In cinque anni aperte centomila nuove imprese Il settore preferito è quello dell’artigianato
È cresciuto anche negli anni della crisi il numero di immigrati che hanno aperto un'impresa in Italia: nei dodici mesi dello scorso anno, le imprese individuali aperte da cittadini nati fuori dell'Ue sono aumentate di quasi 23mila unità, portando il totale di queste realtà a superare quota 350mila, il 10,9% di tutte le imprese individuali operanti nel nostro Paese. Cinque anni fa, a fine 2010, erano 100.000 in meno. Il dato assume ancora maggior significato considerando che il saldo complessivo delle imprese individuali lo scorso anno è stato pari a -0,1%. Lo rileva Unioncamere-InfoCamere sulla base dei dati del Registro delle imprese delle Camere di commercio italiane. La presenza di piccoli imprenditori extra-Ue si rivela particolarmente significativa nelle attività artigiane: oggi sono oltre 120mila, un terzo di tutte le micro-aziende di immigrati, con forti specializzazioni in settori economici quali i servizi alle imprese (dove il 23% è extra-Ue), il commercio (16,4%) e le costruzioni (15,2%). La mappa della loro presenza sul territorio vede ai primi posti Toscana, Lombardia, Liguria e Lazio (tutte con una rappresentanza di micro-imprese di immigrati superiore al 15% del totale delle imprese individuali regionali), con Prato che, dall'alto del 40,9% di imprese individuali con passaporto extra-Ue, si conferma la capitale virtuale dell'imprenditoria immigrata in Italia. «Per gli stranieri giunti in Italia aprire un'impresa è certamente un modo per integrarsi nel nostro sistema economico e sociale», commenta il presidente di Unioncamere, Ivan Lo Bello. «Gli imponenti flussi migratori con i quali ci confrontiamo richiedono
sicuramente politiche di accoglienza mirate. A queste, però, si possono affiancare strumenti e politiche di integrazione a basso costo quali quelle di supporto all'avvio dell'attività imprenditoriale. È questo un ambito nel quale le Camere di Commercio giocano un ruolo importante», conclude.

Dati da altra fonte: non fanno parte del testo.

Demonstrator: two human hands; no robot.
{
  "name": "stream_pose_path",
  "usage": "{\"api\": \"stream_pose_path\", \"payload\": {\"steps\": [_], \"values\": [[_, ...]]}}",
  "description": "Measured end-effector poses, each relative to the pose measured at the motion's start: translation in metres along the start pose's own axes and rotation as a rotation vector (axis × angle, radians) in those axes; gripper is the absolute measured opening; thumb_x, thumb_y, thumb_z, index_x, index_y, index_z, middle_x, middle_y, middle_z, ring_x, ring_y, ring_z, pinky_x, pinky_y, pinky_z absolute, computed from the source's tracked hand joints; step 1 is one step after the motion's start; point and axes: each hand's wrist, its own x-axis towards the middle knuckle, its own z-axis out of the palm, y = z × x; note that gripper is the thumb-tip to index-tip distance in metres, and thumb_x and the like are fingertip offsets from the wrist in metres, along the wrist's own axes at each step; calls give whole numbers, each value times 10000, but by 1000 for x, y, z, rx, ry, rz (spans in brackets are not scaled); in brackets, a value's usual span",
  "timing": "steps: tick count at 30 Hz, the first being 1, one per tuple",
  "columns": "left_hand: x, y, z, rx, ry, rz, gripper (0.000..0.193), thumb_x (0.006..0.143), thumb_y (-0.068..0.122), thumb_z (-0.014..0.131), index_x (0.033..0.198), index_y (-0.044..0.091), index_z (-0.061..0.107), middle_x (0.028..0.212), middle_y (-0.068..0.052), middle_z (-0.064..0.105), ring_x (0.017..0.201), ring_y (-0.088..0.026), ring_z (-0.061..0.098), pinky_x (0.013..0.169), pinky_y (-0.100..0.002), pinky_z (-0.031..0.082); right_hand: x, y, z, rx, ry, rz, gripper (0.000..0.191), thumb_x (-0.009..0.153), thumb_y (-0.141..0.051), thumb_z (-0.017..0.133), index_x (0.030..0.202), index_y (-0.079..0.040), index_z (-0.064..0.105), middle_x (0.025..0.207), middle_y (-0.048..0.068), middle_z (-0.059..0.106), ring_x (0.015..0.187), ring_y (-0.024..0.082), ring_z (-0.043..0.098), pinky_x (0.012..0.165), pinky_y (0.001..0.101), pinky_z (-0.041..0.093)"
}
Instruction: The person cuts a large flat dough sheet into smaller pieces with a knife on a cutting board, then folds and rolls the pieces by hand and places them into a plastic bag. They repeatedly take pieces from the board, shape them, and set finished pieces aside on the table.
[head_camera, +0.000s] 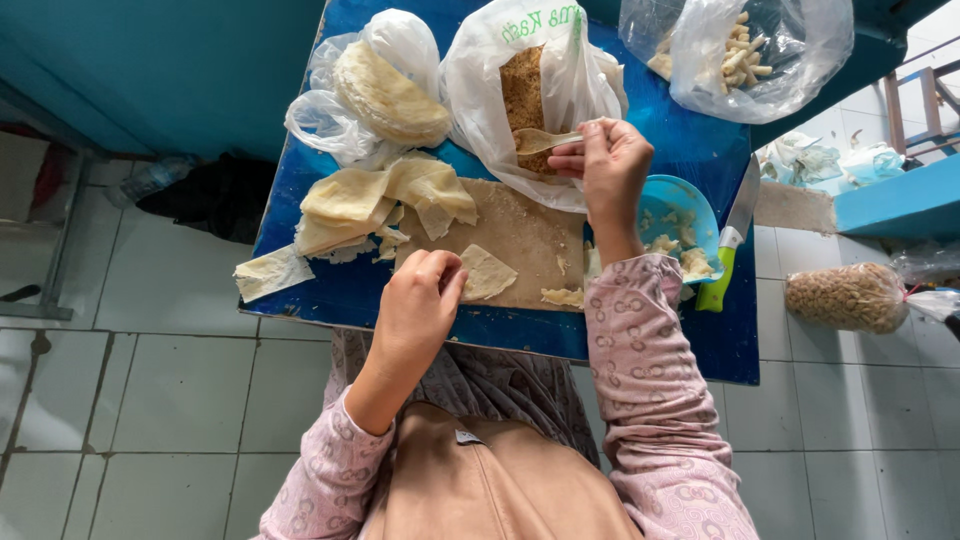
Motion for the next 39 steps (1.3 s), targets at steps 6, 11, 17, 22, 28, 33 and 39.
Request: {"api": "stream_pose_path", "payload": {"steps": [6,11,17,22,28,33,39], "values": [[-6,-1,-3,-36,25,47,257,902,68,680,1153,14,663,996,-172,697,879,-337,702,758,-400,554,-4,-8,-19,152,53,63,172,1033,-113,582,987,43,638,818,202,758,661,256,777,596,338,654],[-10,-3,-8,-99,19,-26,317,911,62,678,1221,18,632,992,-157,709,843,-301,711,736,-379,563,-32,-30,-22,165,-2,110,179,1038,-128,591,1012,38,651,852,199,754,697,254,773,630,334,645],[-15,-12,-10,-216,40,-57,358,909,47,690,1254,14,604,959,-133,704,775,-242,710,690,-336,570,-111,-46,-17,68,-132,130,202,1071,-133,572,1039,48,655,857,187,742,720,232,761,675,341,652],[-21,-23,-5,-256,89,-17,386,919,23,692,1291,14,588,960,-129,696,782,-223,705,705,-325,572,-166,-48,3,-303,-219,-144,109,1070,-16,576,1064,82,624,881,160,732,821,260,782,739,334,657],[-23,-30,0,-316,88,-49,422,913,6,698,1316,28,575,961,-109,705,795,-187,720,727,-301,589,-172,-57,2,-649,-627,-957,145,957,107,637,1085,74,577,975,207,716,949,358,747,832,448,637],[-21,-32,2,-333,115,-11,445,911,4,714,1330,22,565,971,-114,699,810,-194,722,732,-303,593,-170,-62,-2,-771,-730,-1137,231,929,52,678,1140,94,593,1045,215,715,1001,362,761,878,465,625],[-17,-26,8,-367,103,32,385,955,26,705,1323,35,590,950,-109,720,807,-207,733,726,-315,589,-141,-62,7,-982,-365,-1182,305,964,41,761,1255,-12,687,952,66,663,790,223,674,668,370,522]]}}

Di fronte a questa «esplosione» di imprese straniere hanno invece perso slancio le vendite al dettaglio. Nei primi due mesi dell'anno – ha certificato l’Istat – hanno chiuso altri 12 mila negozi, a fronte di poco più di 3 mila aperture, il dato più basso registrato negli ultimi tre anni. Complessivamente, il saldo tra aperture e chiusure è negativo per circa 9 mila imprese. A pesare è un mix di fattori. Sul rallentamento delle vendite di prodotti di abbigliamento ha inciso anche un inverno dal meteo eccezionalmente caldo; sulle piccole superfici, però, si sconta anche l'effetto della liberalizzazione degli orari, che ha favorito la grande distribuzione e creato un regime competitivo insostenibile per le pmi. Il dato pare confermare anche il protrarsi delle conseguenze delle tensioni internazionali, sottolineato dalla Bce, che ha contribuito al rallentamento dei consumi privati in tutto il continente. Un elemento che, visto i recenti terribili accadimenti, non rassicura.